▶ _AIM OF THE EXERCISE_
Output only the stretch of the listing that starts at the line containing "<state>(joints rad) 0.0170" and ends at the line containing "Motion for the", reproduced exactly with both ends.
*** Opening STORED DATA ***
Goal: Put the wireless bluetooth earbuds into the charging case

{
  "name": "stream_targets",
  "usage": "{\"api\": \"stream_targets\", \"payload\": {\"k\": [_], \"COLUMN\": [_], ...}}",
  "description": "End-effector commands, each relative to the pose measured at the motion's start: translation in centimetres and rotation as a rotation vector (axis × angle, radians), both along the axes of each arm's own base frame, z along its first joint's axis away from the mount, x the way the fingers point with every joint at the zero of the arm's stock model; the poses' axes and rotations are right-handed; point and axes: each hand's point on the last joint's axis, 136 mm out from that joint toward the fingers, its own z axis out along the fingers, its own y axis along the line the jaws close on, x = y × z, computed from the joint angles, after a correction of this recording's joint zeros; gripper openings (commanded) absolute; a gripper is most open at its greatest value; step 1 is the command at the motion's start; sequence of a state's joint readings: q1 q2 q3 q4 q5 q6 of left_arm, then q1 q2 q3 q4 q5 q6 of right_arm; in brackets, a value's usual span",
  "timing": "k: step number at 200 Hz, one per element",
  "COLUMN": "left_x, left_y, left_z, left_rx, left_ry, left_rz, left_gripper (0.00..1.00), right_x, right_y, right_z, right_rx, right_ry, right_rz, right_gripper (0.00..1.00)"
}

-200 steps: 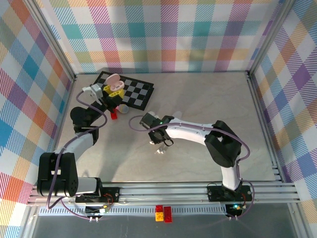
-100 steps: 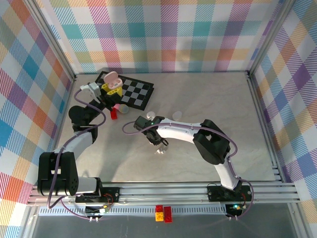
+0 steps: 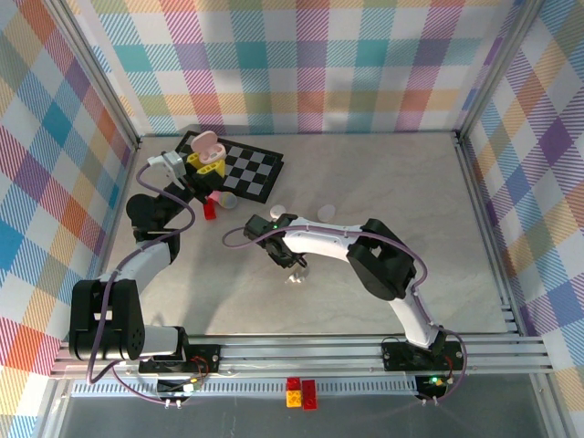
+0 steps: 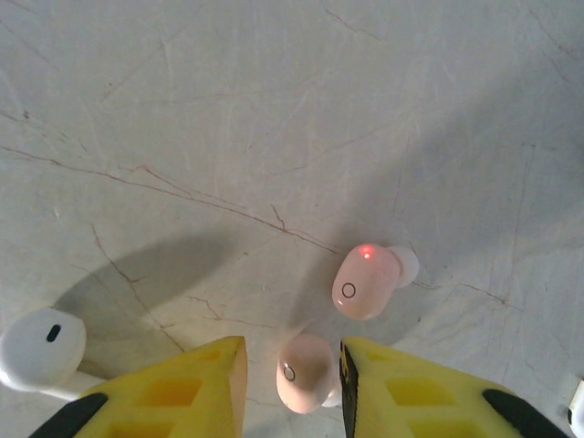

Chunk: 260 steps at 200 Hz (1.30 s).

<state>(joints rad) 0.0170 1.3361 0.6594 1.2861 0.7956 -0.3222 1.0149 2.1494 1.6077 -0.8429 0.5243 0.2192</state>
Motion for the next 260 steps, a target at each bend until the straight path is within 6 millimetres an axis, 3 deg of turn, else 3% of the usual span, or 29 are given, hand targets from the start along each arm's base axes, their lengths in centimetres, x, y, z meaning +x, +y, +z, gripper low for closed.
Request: {"api": "stream_targets", "payload": {"k": [1,117,162,206,260], "left_x": [-0.5,-0.8,-0.9,-0.8,-0.5], "left_y": [0.2,0.1,0.0,-0.1,-1.2], "left_z": [1.7,1.8,2.0,1.5,0.3], "left_rx": [0.007,0.008,0.009,0.014,0.026], "left_ry": [-0.066,-0.068,-0.069,-0.060,-0.033], "left_rz": [-0.010,-0.021,-0.027,-0.033,-0.060], "left_gripper": [0.28,0.28,0.28,0.28,0.27], "right_x": [0.0,-0.1,-0.2,-0.4,-1.6], "right_y": [-0.3,-1.1,-1.2,-0.7,-2.0], "right_z": [-0.1,-0.6,-0.6,1.5,6.0], "right_rx": [-0.050,-0.097,-0.092,0.032,0.318], "right_ry": [-0.002,0.006,0.021,0.028,0.048], "right_rz": [0.015,0.008,-0.002,-0.031,-0.111], "right_gripper": [0.33,0.26,0.17,0.17,0.18]}}
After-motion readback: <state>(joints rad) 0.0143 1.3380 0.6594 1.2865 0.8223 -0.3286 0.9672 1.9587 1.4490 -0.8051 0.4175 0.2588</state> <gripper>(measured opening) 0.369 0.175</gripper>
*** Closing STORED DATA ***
▶ _OUTPUT FOR THIS TASK_
<state>(joints rad) 0.0170 1.3361 0.6594 1.2861 0.7956 -0.3222 1.0149 2.1494 1.6077 -0.8429 0.5243 0.2192</state>
Motion for the next 260 steps, a target at each bend until the straight path is within 6 millimetres an axis, 3 deg of turn, else 3% of the usual span, or 29 are given, hand targets from the start along each arm's base axes, their lengths in centimetres, x, y, z meaning +x, +y, +z, gripper low for closed.

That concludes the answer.